### [EXERCISE]
Scan the data beneath this task and copy each line that includes "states".
──────── RECORDS SHOWN
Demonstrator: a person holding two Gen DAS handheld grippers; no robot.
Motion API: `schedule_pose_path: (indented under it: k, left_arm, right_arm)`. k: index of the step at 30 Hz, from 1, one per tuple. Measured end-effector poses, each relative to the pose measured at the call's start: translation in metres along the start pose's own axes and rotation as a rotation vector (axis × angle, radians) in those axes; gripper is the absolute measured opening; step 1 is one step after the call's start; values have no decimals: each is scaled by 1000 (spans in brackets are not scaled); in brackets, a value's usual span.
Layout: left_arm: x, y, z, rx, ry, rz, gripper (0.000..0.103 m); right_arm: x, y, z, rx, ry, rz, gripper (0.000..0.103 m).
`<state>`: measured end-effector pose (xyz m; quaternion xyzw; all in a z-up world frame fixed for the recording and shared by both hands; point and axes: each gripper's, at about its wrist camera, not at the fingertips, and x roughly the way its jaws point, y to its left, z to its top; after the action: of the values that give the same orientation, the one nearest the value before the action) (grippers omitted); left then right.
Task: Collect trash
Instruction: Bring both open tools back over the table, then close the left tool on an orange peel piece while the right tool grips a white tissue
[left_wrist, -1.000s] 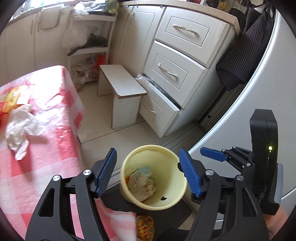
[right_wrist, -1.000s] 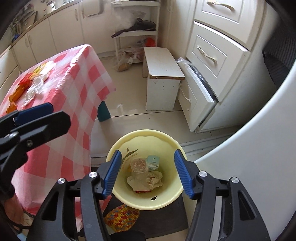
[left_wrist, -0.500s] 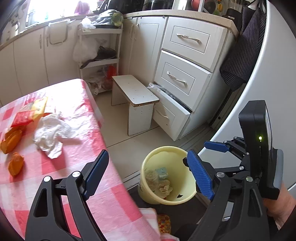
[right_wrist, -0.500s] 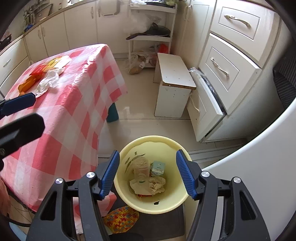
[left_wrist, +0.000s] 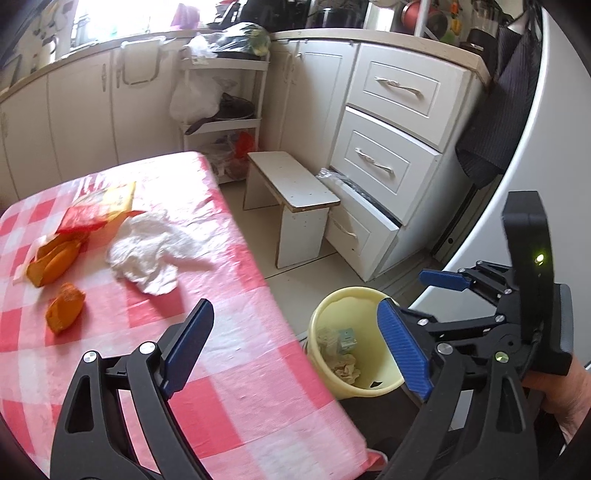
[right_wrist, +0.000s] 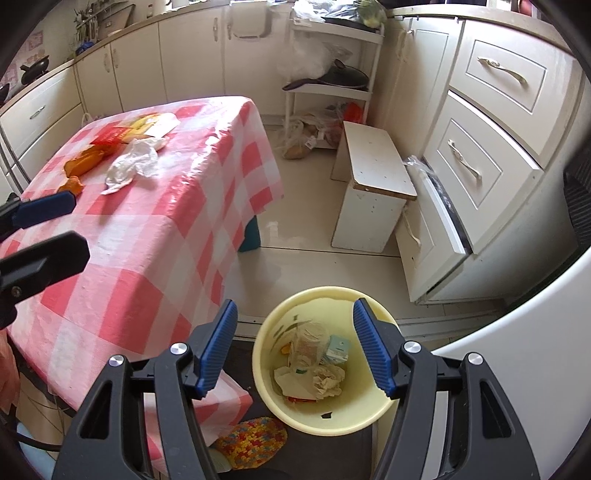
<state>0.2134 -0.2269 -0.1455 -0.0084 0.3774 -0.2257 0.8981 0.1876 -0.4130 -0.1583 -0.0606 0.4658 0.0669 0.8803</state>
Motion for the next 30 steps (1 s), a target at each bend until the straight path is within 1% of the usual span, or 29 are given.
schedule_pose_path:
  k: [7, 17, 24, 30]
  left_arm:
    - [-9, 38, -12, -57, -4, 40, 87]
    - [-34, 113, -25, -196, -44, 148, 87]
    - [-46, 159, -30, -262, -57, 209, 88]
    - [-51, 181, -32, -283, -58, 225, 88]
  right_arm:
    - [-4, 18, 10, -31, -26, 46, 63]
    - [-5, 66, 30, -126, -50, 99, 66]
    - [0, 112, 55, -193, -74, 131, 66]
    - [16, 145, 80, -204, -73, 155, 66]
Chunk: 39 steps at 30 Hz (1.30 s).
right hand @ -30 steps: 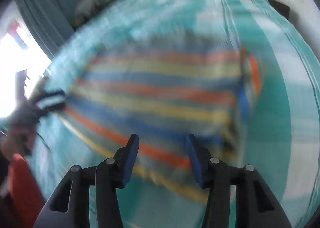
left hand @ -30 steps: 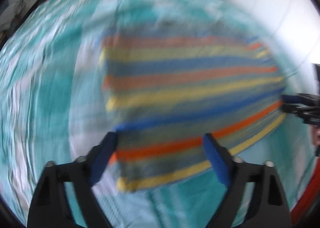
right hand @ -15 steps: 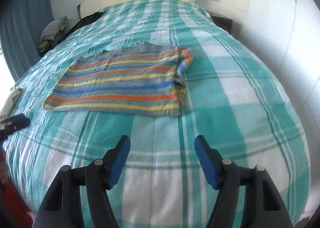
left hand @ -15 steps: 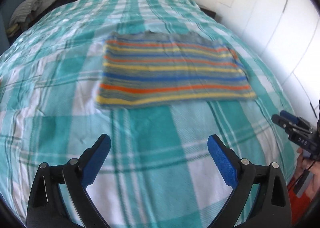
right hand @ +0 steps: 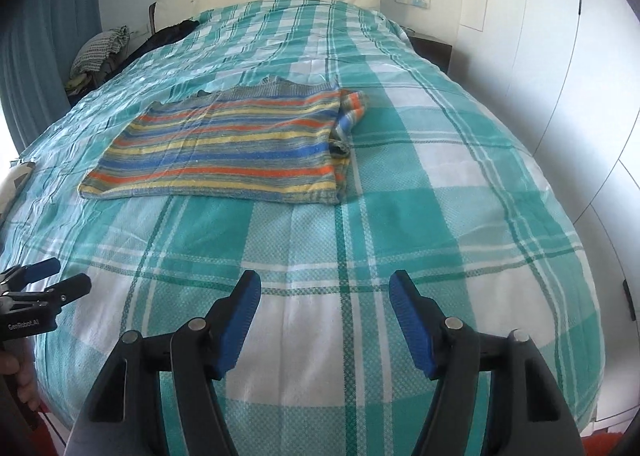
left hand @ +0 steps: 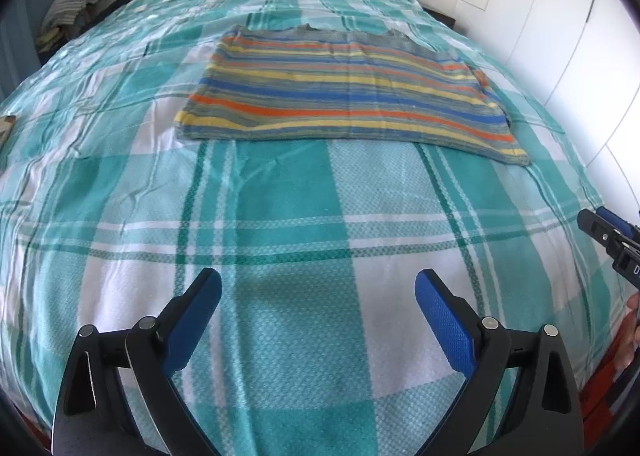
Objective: Fold small clothes
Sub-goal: 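Open both tools and withdraw from the folded sweater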
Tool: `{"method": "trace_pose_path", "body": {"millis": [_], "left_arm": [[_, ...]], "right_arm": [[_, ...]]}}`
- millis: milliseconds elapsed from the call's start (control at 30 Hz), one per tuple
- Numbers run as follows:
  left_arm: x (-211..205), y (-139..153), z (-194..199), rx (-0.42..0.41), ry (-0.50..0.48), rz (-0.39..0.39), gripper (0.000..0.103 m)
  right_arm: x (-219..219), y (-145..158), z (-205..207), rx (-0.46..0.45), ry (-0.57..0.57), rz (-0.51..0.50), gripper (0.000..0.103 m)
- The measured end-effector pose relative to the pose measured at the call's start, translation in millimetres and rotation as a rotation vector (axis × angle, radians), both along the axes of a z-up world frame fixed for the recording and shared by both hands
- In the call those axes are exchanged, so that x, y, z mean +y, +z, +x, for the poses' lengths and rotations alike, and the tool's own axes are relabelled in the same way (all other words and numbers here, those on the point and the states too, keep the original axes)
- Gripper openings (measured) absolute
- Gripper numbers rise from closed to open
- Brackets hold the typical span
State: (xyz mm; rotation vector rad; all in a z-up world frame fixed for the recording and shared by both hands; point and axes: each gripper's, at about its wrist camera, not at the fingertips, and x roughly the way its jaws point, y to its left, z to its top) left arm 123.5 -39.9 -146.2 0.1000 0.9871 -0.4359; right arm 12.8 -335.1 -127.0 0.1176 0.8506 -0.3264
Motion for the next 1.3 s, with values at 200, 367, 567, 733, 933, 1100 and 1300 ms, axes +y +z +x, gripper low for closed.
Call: {"method": "trace_pose_path", "body": {"millis": [200,367,567,733,933,1100,1300], "left_arm": [[8.7,-1.7,0.7,-0.045,0.024,0.026,0.098],[13.7,-10.9,-0.7,-0.048,0.028,0.054,0.098],[14.3,-15.4,-6.1,-0.075,0.014,0.067,0.098],[14.0,-18.2,-7.2,-0.082,0.012,0.063,0.099],[13.1,-20.6,-9.8,-0.093,0.008,0.068,0.1],[13.0,-23.5,-12.0,-0.104,0.0,0.071,0.102],[11.3,-17.3,-17.4,-0.121,0.005,0.077,0.101]], "right_arm": [[-1.8,-3.8,1.3,0.013,-0.017,-0.009,0.067],[-2.9,-6.0,1.7,0.021,-0.03,-0.018,0.067],[-4.1,-9.3,2.5,0.036,-0.033,-0.033,0.067],[-6.5,-9.8,2.7,0.035,-0.038,-0.031,0.067],[-9.3,-8.1,1.9,0.029,-0.046,-0.03,0.067],[-11.2,-9.1,2.5,0.03,-0.048,-0.027,0.067],[-13.7,-12.0,4.4,0.03,-0.049,-0.011,0.067]]}}
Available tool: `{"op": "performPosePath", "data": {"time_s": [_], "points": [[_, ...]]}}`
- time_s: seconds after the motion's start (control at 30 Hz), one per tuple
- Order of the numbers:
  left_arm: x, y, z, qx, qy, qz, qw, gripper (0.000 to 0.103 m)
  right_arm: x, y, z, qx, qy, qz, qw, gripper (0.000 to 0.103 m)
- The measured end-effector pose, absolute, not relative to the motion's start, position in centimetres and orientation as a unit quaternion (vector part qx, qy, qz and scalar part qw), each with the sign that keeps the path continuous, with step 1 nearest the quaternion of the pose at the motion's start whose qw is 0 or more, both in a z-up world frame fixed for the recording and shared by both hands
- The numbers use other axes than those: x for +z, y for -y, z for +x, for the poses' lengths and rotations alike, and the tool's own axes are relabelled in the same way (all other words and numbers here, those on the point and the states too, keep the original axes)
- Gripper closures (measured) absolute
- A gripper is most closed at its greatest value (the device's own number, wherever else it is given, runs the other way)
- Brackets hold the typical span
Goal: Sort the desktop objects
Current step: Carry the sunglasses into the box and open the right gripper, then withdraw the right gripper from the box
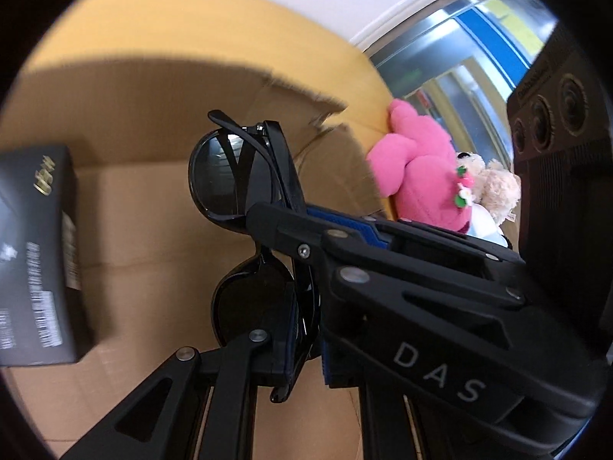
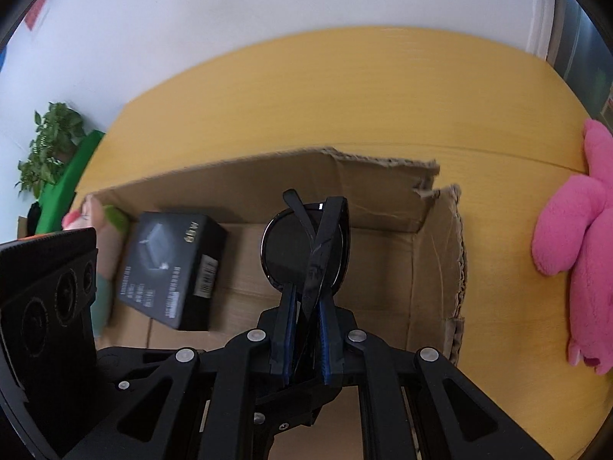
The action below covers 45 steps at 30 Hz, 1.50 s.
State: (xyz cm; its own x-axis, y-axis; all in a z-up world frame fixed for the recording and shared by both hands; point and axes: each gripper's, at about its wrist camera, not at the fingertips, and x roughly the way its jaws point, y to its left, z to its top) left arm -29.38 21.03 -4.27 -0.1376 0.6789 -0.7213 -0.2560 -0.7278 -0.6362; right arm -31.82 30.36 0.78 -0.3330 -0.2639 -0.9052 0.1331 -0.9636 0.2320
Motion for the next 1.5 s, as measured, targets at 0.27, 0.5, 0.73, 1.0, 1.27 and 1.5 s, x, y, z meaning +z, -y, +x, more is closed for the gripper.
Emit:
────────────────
### [RESPONSE]
- In the call those axes are exchanged, so that x, y, z mean +y, +z, +x, for the poses' lengths and rotations alike, and the tool's own axes are relabelled in the same way (all other words and numbers here, those on the point and the states too, keep the original axes)
- The numbers use other axes than those: x for +z, y for -y, z for +x, for the poses' lengths and rotations alike, and the tool's own axes are relabelled in the same way (all other words and numbers here, those on the point and the states too, keep the original axes)

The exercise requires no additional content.